**EXERCISE GOAL:** Pictures aside, the output must consist of the lines from the one containing "target: stacked cup carriers" through the end of the data, reproduced exactly.

· · ·

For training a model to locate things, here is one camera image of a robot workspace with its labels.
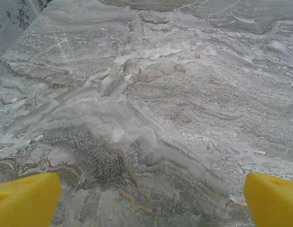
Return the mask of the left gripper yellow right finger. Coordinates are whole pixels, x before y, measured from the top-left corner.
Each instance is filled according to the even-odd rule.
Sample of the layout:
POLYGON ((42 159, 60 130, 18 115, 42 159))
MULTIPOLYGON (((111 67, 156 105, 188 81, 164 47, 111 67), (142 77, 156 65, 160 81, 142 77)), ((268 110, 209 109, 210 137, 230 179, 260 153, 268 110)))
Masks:
POLYGON ((243 193, 255 227, 293 227, 293 181, 249 173, 243 193))

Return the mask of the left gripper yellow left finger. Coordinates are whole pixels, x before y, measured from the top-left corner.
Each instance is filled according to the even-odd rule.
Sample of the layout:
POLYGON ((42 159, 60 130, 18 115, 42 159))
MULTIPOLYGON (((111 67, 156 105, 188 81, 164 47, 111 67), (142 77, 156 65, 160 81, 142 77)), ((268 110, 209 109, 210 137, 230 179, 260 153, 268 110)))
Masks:
POLYGON ((0 227, 49 227, 59 201, 56 173, 0 184, 0 227))

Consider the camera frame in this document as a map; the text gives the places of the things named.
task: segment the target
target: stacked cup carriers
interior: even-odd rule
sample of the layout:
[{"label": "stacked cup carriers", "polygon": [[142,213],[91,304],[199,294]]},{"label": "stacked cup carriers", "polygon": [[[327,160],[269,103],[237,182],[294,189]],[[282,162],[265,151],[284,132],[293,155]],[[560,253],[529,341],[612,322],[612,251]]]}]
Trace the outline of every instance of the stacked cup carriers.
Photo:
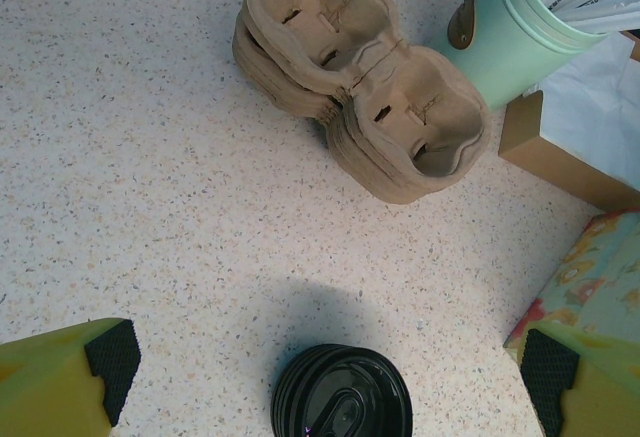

· · ·

**OUTPUT FOR THIS EXERCISE:**
target: stacked cup carriers
interior: even-odd rule
sample of the layout:
[{"label": "stacked cup carriers", "polygon": [[142,213],[91,304],[199,294]]},{"label": "stacked cup carriers", "polygon": [[[327,160],[269,103],[237,182],[294,189]],[[282,162],[265,151],[284,132],[293,155]],[[560,253],[529,341],[612,322],[612,251]]]}]
Trace the outline of every instance of the stacked cup carriers.
Photo:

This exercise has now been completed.